MoneyGuru: people said obama was acting too presidential by going to europe
and speaking
but it seems like obama in the white house would bolster europe’s perception of
the US governement as well as our economy
me: amen, son
i feel that
MoneyGuru: regardless of what you believe, the last 8 years have in part led to
mccain hasn’t proved to me to change all that much
so why take that risk?
me: damn right
well, kind sir, thank you for your candor
MoneyGuru: anytime
me: you’ve been an invaluable help to the cause

Well, there you have it, folks.  Personally, I feel like I’ve learned a lot here today.  Just another brutally honest exposé from the news team you shouldn’t trust at all.  Our most sincere thanks go out to our financial expert, who has asked that his name be omitted to avoid any association with this shoddy-ass operation we’ve got going here.  But we are grateful nonetheless.  Until next time, be well, and be frugal.

One Response to Bailout Rejected: An “Expert” Reacts

  1. Money Guru. I get it. Cause he’s Indian. But how much of this is Washington’s fault? Representatives voted the way they did because, overwhelmingly, the “Bail Out” is not popular among the constituents of their states. How are Obama AND McPalin helping things when they continue to insist that there is a division between “Wall Street” and “Main Street.” Mutual funds falling because of the Dow’s decrease and paychecks not going out because of stalled credit markets seems to affect Middle America as much as it does ass hole investors in New York.

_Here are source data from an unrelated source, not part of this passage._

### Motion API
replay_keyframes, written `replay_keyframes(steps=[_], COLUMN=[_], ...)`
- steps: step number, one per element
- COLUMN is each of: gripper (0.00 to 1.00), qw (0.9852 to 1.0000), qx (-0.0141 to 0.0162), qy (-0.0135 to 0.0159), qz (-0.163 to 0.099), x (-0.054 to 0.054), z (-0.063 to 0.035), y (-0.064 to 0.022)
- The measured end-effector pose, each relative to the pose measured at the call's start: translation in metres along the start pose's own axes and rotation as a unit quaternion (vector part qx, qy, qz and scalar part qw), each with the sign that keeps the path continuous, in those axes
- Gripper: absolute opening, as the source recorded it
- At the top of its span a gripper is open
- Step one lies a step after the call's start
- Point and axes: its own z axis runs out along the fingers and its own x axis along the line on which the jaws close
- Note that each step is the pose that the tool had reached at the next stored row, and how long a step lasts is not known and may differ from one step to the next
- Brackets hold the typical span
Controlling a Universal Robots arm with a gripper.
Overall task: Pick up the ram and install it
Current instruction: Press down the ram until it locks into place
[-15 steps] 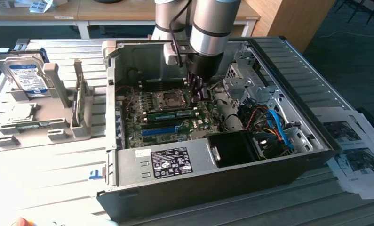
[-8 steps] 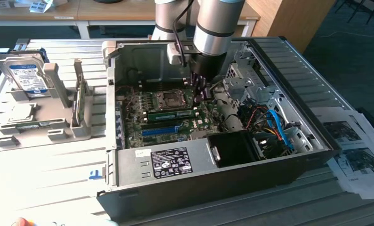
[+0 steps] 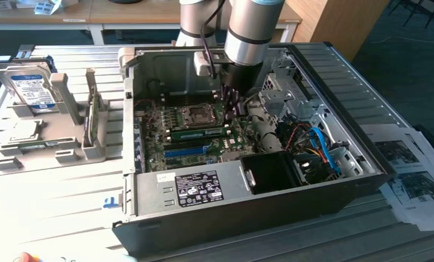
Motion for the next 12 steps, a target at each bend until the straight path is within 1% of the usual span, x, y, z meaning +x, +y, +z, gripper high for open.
replay_keyframes(steps=[6,12], gripper=[0.10,0.10], qw=[1.0000,1.0000], qx=[0.0000,0.0000], qy=[0.0000,0.0000], qz=[0.000,0.000], x=[0.0000,0.0000], z=[0.0070,0.0071], y=[-0.0003,-0.0009])
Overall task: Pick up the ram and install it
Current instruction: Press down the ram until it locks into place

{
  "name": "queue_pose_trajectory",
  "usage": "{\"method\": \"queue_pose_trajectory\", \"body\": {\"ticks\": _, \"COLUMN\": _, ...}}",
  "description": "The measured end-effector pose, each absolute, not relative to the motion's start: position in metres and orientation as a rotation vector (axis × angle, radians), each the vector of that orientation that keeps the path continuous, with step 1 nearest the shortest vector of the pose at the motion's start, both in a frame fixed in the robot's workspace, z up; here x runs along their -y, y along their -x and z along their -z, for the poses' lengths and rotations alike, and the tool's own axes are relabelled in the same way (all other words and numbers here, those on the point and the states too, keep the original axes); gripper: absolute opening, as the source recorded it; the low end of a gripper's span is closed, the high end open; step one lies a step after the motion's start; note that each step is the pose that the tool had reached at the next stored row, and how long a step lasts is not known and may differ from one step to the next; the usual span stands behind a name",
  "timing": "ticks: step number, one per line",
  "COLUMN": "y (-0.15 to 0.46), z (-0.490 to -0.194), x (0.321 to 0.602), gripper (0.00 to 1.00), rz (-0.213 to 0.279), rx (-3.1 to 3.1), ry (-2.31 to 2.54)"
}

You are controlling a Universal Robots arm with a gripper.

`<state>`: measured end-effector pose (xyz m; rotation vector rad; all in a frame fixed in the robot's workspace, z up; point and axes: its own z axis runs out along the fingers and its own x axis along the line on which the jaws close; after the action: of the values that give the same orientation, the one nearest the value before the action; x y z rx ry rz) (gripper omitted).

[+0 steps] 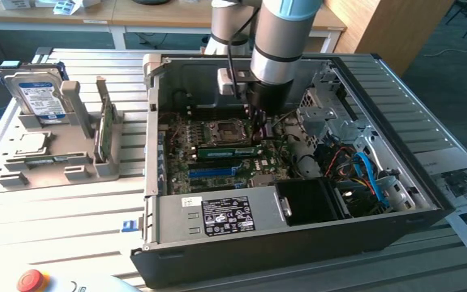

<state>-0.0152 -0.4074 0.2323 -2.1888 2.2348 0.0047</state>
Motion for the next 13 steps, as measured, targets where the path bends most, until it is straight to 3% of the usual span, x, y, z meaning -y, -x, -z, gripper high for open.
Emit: {"method": "queue_pose_trajectory", "body": {"ticks": 13, "y": 0.034, "z": -0.232, "x": 0.406, "gripper": 0.1, "rz": -0.004, "rx": -2.235, "ry": 2.188}}
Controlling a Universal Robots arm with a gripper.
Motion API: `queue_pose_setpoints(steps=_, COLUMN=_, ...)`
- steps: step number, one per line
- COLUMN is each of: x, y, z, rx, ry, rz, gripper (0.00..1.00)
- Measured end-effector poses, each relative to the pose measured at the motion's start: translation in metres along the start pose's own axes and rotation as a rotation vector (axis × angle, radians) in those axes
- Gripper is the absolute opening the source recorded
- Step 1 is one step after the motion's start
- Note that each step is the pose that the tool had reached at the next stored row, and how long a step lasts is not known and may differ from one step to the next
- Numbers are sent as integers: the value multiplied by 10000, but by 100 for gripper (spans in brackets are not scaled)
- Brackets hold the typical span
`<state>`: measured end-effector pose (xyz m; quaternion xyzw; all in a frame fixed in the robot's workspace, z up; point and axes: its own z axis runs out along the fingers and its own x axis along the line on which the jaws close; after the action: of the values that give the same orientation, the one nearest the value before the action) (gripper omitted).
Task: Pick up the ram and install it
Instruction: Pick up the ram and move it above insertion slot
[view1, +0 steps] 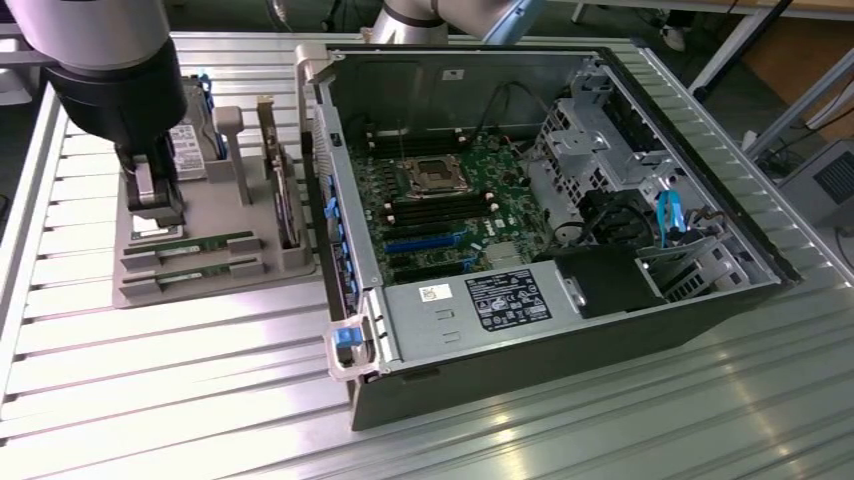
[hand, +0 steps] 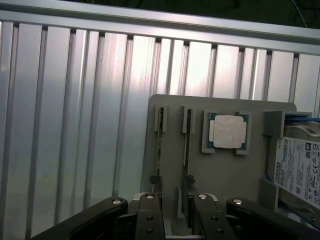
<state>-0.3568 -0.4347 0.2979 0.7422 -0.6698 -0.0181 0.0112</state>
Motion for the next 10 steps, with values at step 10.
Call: queue_pose_setpoints(steps=10, x=132, y=-98, z=217, rx=-18, ry=6, rz=0, gripper=30)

    Furthermore, I think it’s less the prospect of a Mitterandization of the American financial system that opponents of the Bail Out are worried about. A more poignant concern is the amount of tax payer money going toward the rescue of foreign banks. Now, in this age of economic dependency as the salve to all woes, I think the Money Macaca will agree with me that foreign banks suffering from bad American debts deserve to be compensated for the risk they took on behalf of bad loans packaged and traded by firms such as Lehman Brothers.

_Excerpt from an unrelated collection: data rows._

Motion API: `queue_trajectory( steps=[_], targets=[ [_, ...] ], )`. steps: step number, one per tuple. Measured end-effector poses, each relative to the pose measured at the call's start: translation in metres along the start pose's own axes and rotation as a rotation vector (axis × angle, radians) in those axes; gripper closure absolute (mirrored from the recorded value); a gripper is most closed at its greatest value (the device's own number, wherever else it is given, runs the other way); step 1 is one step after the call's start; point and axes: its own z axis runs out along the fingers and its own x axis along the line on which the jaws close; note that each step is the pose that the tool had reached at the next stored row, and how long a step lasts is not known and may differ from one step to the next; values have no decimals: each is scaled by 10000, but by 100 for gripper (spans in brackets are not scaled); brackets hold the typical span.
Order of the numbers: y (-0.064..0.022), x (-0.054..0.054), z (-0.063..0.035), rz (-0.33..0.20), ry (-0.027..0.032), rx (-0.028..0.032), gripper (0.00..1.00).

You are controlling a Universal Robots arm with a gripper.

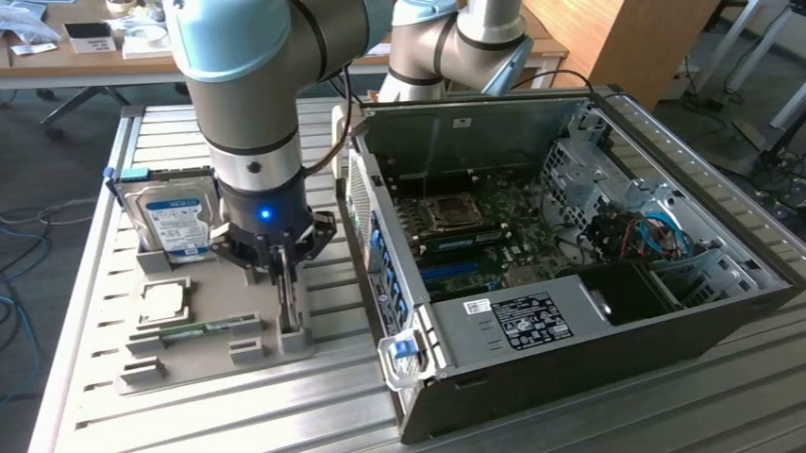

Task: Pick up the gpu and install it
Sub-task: 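Pick up the gpu and move the gpu toward the slot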

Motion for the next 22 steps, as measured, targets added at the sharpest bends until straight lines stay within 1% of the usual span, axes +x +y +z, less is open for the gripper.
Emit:
queue_trajectory(
  steps=[6, 17, 22],
  targets=[
    [5, -3, -117, 0, 0, 0, 73],
    [11, -6, -241, -1, 0, 0, 73],
    [15, -8, -322, 0, 0, 1, 73]
  ],
)
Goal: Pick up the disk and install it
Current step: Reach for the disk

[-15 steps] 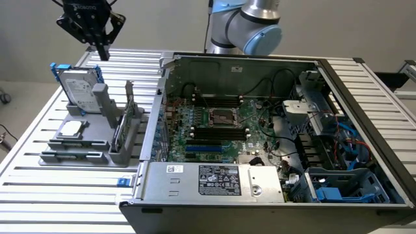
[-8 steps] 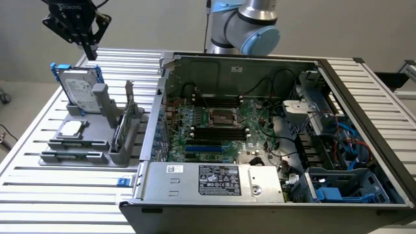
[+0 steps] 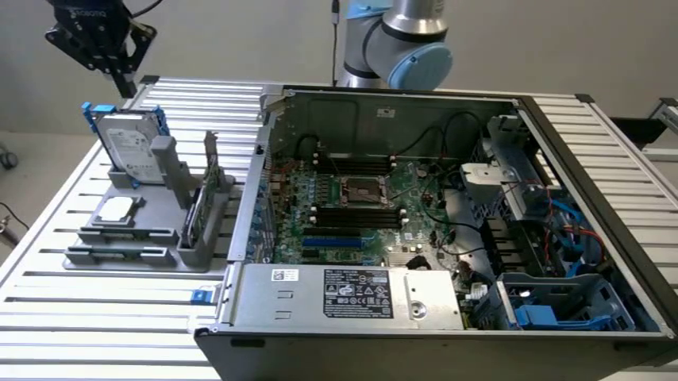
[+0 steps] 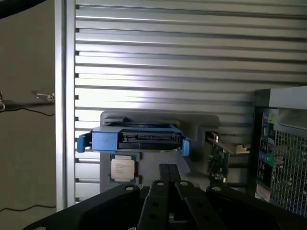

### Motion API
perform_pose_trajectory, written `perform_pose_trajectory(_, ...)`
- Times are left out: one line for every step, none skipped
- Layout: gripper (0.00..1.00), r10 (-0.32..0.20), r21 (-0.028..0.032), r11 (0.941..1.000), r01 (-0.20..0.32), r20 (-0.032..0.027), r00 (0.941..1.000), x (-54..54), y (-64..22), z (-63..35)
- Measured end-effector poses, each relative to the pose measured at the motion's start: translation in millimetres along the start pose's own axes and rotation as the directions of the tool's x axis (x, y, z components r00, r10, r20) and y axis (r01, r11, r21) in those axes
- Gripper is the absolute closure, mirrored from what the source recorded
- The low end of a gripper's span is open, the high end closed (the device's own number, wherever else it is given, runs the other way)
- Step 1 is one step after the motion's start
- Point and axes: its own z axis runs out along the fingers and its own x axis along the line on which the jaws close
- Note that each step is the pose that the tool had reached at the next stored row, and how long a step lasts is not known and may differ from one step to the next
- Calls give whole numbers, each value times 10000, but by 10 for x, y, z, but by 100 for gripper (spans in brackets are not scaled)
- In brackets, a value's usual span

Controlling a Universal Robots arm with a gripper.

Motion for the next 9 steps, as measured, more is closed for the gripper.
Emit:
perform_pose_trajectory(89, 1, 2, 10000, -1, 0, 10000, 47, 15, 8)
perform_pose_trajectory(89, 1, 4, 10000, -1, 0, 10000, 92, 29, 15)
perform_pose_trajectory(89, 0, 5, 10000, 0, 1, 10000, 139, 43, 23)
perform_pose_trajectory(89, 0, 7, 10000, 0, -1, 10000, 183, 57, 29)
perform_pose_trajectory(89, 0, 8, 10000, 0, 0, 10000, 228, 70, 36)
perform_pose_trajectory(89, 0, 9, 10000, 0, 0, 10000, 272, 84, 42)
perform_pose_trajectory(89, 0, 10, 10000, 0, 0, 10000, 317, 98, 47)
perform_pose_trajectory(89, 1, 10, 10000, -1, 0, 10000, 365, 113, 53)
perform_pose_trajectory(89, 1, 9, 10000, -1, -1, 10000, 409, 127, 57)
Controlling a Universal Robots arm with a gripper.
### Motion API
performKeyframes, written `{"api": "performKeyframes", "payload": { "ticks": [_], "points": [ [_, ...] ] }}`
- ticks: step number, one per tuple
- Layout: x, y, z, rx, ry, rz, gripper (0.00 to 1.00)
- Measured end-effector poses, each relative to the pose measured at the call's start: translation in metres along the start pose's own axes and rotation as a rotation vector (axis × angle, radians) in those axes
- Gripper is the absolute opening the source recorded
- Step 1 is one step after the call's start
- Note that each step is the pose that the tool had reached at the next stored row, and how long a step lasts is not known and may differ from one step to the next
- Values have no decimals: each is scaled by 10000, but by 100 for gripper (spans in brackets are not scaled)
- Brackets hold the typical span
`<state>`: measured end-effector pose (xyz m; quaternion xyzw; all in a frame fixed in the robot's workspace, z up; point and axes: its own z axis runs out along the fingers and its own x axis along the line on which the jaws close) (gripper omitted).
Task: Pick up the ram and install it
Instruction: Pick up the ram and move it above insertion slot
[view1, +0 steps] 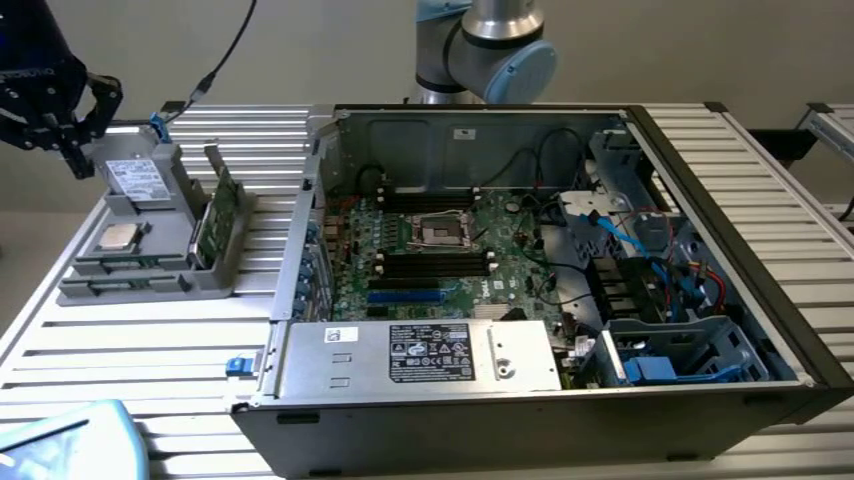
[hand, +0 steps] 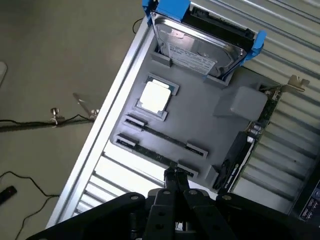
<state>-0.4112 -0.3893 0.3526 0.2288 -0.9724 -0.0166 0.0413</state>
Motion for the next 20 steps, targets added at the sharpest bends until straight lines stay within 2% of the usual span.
{"api": "performKeyframes", "payload": {
  "ticks": [20],
  "points": [
    [-6, -5, 86, 259, 182, -3638, 11]
  ]
}}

    Obama may inspire confidence in America and the dollar abroad, but does he inspire confidence in America when he witholds his view on the Bail Out bill until after it’s failed in Congress? Does he serve the world when he chooses a faux populist tone about the welfare of the middle class instead of openly admitting America is internationally implicated in a global financial web and that US taxpayer dollars must be used to save foreign banks?

    I’m not saying it’s a Democratic or Republican thing. I’m saying the blame game can be played all day long, and that perhaps by putting its foot down on the reckless use of taxpayer money to increase the national debt Congress, in effect, voted against this measure and in favor of an American future of solvency.